Copy every line below precisely, leaving nothing out.

=-=-=

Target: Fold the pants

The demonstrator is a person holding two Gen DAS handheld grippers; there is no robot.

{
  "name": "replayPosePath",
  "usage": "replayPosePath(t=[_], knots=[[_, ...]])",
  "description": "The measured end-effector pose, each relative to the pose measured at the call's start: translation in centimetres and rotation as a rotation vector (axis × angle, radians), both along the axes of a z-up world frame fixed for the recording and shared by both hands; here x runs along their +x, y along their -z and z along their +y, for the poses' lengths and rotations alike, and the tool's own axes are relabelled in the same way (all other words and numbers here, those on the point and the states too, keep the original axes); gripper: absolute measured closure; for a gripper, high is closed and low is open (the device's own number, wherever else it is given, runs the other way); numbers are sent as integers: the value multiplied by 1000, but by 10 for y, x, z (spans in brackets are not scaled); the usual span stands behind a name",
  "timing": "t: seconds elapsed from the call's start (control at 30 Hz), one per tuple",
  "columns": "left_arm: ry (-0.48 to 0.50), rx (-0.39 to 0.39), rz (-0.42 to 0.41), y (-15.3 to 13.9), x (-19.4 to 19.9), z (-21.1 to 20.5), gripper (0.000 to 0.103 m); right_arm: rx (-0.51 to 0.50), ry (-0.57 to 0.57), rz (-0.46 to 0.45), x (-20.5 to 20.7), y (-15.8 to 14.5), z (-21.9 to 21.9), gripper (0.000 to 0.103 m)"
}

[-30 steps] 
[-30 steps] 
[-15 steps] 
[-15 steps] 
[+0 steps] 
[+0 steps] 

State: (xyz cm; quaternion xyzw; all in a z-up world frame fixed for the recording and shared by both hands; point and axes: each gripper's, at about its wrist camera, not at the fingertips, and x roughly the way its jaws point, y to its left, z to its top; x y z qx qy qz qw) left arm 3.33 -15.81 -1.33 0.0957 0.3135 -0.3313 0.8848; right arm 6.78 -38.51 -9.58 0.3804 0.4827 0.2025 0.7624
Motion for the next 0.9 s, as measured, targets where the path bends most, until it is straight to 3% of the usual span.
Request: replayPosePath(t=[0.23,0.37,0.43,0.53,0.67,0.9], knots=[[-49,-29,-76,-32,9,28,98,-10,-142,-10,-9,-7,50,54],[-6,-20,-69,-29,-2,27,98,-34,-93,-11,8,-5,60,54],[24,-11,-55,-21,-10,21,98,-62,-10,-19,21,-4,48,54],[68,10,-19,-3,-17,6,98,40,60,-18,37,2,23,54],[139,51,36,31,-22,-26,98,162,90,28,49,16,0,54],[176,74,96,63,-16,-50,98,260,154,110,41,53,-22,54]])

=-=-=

Reply
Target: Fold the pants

The demonstrator is a person holding two Gen DAS handheld grippers; there is no robot.

{
  "name": "replayPosePath",
  "usage": "replayPosePath(t=[_], knots=[[_, ...]])",
  "description": "The measured end-effector pose, each relative to the pose measured at the call's start: translation in centimetres and rotation as a rotation vector (axis × angle, radians), both along the axes of a z-up world frame fixed for the recording and shared by both hands; here x runs along their +x, y along their -z and z along their +y, for the poses' lengths and rotations alike, and the tool's own axes are relabelled in the same way (all other words and numbers here, those on the point and the states too, keep the original axes); gripper: absolute measured closure; for a gripper, high is closed and low is open (the device's own number, wherever else it is given, runs the other way); numbers are sent as integers: the value multiplied by 1000, but by 10 for y, x, z (spans in brackets are not scaled); the usual span stands behind a name",
  "timing": "t: seconds elapsed from the call's start (control at 30 Hz), one per tuple",
  "columns": "left_arm: ry (-0.48 to 0.50), rx (-0.39 to 0.39), rz (-0.42 to 0.41), y (-15.3 to 13.9), x (-19.4 to 19.9), z (-21.1 to 20.5), gripper (0.000 to 0.103 m); right_arm: rx (-0.51 to 0.50), ry (-0.57 to 0.57), rz (-0.46 to 0.45), x (-20.5 to 20.7), y (-15.8 to 14.5), z (-21.9 to 21.9), gripper (0.000 to 0.103 m)"
}

[-30 steps] 
[-30 steps] 
[-15 steps] 
[-15 steps] 
[+0 steps] 
[+0 steps] 

State: (xyz cm; quaternion xyzw; all in a z-up world frame fixed for the recording and shared by both hands; point and axes: each gripper's, at about its wrist camera, not at the fingertips, and x roughly the way its jaws point, y to its left, z to its top; x y z qx qy qz qw) left arm 3.33 -15.81 -1.33 0.0957 0.3135 -0.3313 0.8848; right arm 6.78 -38.51 -9.58 0.3804 0.4827 0.2025 0.7624
Motion for the next 0.9 s, as measured, targets where the path bends most, until it is straight to 3% of the usual span.
Request: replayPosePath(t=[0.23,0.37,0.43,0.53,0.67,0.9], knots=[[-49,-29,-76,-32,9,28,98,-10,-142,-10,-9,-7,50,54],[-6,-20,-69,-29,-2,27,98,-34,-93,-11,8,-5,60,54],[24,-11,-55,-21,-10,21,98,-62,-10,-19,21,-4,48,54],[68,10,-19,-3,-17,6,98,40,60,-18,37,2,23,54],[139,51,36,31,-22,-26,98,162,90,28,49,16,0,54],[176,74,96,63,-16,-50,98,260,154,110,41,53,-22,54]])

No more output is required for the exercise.